Yashwantrao Chavan Maharashtra Open University
- Motto: ज्ञानगंगा घरोघरी
- Type: Public
- Established: 1989; 37 years ago
- Affiliation: UGC
- Chancellor: Governor of Maharashtra
- Vice-Chancellor: Dr. Sanjeev Sonawane
- Location: Nashik, Maharashtra, India
- Campus: Urban
- Website: ycmou.digitaluniversity.ac

= Yashwantrao Chavan Maharashtra Open University =

State open university in Maharashtra, India

Yashwantrao Chavan Maharashtra Open University (YCMOU) is a state, open university, located in Nashik, Maharashtra, India.
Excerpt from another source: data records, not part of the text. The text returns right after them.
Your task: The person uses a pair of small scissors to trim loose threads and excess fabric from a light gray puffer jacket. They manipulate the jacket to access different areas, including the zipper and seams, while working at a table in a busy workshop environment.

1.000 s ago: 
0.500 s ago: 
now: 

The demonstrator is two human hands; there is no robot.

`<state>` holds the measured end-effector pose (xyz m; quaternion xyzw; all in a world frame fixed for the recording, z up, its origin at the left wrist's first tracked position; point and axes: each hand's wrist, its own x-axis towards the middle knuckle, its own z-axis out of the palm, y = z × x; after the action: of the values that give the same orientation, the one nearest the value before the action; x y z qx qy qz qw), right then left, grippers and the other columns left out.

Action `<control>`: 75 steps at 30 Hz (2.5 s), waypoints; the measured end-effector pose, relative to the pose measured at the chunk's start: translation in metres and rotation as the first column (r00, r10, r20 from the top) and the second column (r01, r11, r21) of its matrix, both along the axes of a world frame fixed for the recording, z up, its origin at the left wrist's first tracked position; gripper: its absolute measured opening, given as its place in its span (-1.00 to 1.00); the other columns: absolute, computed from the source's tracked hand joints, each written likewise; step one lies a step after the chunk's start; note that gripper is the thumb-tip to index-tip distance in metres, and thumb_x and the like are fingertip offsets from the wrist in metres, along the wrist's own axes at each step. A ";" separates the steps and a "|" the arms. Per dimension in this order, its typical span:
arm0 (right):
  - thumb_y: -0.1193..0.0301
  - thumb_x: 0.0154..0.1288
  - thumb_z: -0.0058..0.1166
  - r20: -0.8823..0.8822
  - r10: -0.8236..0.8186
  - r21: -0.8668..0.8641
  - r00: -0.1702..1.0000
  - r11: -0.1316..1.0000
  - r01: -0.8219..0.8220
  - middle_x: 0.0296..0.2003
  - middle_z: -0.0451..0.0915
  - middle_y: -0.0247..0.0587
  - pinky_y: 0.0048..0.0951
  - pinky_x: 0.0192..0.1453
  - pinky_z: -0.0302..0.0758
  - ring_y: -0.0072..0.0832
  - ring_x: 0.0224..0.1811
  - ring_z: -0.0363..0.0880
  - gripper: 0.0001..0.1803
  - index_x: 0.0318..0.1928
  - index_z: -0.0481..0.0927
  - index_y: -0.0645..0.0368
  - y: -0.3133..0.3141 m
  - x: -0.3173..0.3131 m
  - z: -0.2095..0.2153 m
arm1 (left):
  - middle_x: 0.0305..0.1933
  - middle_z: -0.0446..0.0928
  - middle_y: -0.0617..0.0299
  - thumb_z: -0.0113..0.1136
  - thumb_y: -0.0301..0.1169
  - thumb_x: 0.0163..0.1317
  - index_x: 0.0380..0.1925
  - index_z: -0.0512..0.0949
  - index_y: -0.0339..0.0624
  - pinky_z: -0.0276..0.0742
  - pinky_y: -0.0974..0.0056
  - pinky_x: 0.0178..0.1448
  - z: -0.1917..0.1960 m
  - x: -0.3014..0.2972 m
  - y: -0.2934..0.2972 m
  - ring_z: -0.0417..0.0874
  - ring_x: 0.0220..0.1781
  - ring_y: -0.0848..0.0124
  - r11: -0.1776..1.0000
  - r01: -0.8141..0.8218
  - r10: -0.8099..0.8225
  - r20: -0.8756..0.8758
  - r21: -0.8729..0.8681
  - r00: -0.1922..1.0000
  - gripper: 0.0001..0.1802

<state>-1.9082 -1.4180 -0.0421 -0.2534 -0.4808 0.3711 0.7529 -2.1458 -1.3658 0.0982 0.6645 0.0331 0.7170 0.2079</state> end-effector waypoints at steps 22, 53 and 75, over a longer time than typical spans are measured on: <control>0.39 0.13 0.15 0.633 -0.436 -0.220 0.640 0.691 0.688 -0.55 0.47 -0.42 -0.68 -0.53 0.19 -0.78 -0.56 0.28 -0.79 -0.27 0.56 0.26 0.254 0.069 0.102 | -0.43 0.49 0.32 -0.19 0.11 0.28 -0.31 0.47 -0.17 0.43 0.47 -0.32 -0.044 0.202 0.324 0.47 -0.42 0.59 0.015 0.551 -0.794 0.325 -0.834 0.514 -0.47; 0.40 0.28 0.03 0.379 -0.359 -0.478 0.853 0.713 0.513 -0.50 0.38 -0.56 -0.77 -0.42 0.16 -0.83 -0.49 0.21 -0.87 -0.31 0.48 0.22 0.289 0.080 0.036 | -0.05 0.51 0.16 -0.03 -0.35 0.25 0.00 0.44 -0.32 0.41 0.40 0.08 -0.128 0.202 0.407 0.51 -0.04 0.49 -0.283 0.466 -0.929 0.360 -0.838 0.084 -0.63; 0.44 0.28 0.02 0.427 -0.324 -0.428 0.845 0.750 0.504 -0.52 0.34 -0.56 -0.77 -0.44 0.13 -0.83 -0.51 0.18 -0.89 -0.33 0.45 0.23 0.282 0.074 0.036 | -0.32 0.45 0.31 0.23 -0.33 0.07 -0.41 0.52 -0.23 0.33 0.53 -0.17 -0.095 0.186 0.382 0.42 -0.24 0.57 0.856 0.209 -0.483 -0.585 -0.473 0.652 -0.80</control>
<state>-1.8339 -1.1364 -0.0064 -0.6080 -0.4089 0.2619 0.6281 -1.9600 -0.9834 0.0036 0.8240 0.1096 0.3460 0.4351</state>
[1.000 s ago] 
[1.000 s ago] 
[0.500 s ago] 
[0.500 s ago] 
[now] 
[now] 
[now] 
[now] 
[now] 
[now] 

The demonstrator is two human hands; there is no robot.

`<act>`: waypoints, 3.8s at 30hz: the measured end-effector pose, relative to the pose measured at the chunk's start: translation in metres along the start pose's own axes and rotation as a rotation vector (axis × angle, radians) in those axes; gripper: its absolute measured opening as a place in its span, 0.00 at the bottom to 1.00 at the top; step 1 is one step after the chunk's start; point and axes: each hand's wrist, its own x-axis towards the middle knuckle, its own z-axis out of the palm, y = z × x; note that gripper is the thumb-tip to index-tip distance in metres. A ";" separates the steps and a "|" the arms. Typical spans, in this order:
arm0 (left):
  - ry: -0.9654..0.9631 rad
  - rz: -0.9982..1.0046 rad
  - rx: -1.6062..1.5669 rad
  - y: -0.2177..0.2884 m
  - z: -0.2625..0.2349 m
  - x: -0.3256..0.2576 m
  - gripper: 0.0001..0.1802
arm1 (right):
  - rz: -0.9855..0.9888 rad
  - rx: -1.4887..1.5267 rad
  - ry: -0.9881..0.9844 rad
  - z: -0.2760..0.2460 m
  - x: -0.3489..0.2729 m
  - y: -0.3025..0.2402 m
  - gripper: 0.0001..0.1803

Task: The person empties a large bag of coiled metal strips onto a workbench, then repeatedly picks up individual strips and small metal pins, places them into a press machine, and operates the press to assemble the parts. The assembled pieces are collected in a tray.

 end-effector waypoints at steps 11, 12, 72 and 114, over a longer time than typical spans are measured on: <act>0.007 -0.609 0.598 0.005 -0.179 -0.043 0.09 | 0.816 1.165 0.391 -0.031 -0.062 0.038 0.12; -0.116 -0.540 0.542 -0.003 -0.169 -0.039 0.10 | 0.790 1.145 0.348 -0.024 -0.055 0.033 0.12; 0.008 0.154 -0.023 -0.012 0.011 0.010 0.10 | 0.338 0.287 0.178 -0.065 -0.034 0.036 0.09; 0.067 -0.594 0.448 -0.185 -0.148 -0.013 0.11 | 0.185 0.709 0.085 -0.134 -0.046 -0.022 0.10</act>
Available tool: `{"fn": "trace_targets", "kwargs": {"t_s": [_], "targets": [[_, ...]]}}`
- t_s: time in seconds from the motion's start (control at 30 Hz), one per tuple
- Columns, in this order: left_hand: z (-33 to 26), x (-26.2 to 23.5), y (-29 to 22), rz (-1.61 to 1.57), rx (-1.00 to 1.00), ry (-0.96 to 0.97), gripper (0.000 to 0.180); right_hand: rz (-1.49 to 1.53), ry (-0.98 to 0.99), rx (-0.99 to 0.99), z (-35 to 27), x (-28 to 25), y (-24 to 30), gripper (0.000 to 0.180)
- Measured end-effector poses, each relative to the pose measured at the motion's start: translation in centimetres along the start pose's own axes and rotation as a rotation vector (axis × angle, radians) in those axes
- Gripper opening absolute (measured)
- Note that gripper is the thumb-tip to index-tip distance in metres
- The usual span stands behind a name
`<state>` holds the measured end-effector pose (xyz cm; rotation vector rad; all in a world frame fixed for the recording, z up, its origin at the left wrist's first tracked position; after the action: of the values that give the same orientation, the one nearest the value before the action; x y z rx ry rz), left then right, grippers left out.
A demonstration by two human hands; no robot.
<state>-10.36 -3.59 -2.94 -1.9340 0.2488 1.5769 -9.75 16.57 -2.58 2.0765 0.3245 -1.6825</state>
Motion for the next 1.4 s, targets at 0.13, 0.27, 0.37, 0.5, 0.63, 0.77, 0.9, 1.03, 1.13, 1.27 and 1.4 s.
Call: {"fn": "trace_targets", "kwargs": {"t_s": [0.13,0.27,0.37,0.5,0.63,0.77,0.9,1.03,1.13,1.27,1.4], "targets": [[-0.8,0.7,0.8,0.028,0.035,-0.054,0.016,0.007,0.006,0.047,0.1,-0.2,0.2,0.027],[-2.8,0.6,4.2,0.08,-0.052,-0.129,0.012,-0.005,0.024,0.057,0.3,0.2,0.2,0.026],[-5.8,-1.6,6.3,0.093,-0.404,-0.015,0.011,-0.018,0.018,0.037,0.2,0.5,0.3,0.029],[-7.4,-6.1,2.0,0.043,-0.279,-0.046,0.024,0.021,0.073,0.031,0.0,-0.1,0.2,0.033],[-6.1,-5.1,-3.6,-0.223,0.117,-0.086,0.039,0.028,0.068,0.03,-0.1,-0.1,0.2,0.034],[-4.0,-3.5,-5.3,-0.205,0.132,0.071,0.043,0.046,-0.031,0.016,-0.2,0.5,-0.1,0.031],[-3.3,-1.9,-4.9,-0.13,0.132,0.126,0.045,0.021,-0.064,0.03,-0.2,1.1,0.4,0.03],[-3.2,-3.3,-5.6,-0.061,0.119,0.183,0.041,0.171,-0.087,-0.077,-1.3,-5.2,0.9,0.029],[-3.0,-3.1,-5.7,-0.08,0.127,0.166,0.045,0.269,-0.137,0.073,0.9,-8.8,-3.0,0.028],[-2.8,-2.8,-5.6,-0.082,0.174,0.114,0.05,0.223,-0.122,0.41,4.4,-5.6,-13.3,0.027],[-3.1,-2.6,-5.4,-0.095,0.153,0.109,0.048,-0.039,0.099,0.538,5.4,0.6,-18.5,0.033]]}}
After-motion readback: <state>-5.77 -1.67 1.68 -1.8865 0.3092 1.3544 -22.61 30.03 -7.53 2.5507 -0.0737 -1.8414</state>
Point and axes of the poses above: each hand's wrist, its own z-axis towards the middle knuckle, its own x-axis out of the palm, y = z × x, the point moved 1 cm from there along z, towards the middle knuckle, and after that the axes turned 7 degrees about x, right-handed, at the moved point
It was established on July 1, 1989 under the Yashwantrao Chavan Maharashtra Open University Act, 1989.

==Academic schools==
All academic programs and students registration official academic website

1. School of Agricultural Science
2. School of Architecture, Science and Technology
3. School of Commerce and Management
4. School of Computer Science
5. School of Continuing Education
6. School of Education
7. School of Health Science
8. School of Humanities and Social Sciences
9. School of Multidisciplinary Studies
10. School of Vocational Education & Skills Development
11. Certification in Foreign Languages

== Notable alumni ==

Following are the notable alumni of, who is graduated from YCMOU University
- Lalita Babar - Rio2016 Summer Olympic Qualified Athlete
- Basavraj Madhavrao Patil - Member of the 13th Maharashtra Legislative Assembly
- Eknath Shinde - 10th Deputy Chief Minister of Maharashtra
- Kavita Tungar - Bronze Medalist Athlete in 2010 Commonwealth Games

== Key-highlights and facts ==
Yashwantrao Chavan Maharashtra Open University (YCMOU) has implemented advanced blockchain technology. Blockchain technology was implemented in 2023 becoming India's first University.

Physics Wallah has partnered with Yashwantrao Chavan Maharashtra Open University (YCMOU) to offer online degree programs, like MBA, MCA, MA English, and BCA. The collaboration aims to expand access to higher education through a Four-Quadrant MOOC model combining self-paced learning, live classes, and assessments. The initiative focuses on creating flexible, digitally inclusive pathways aligned with NEP 2020.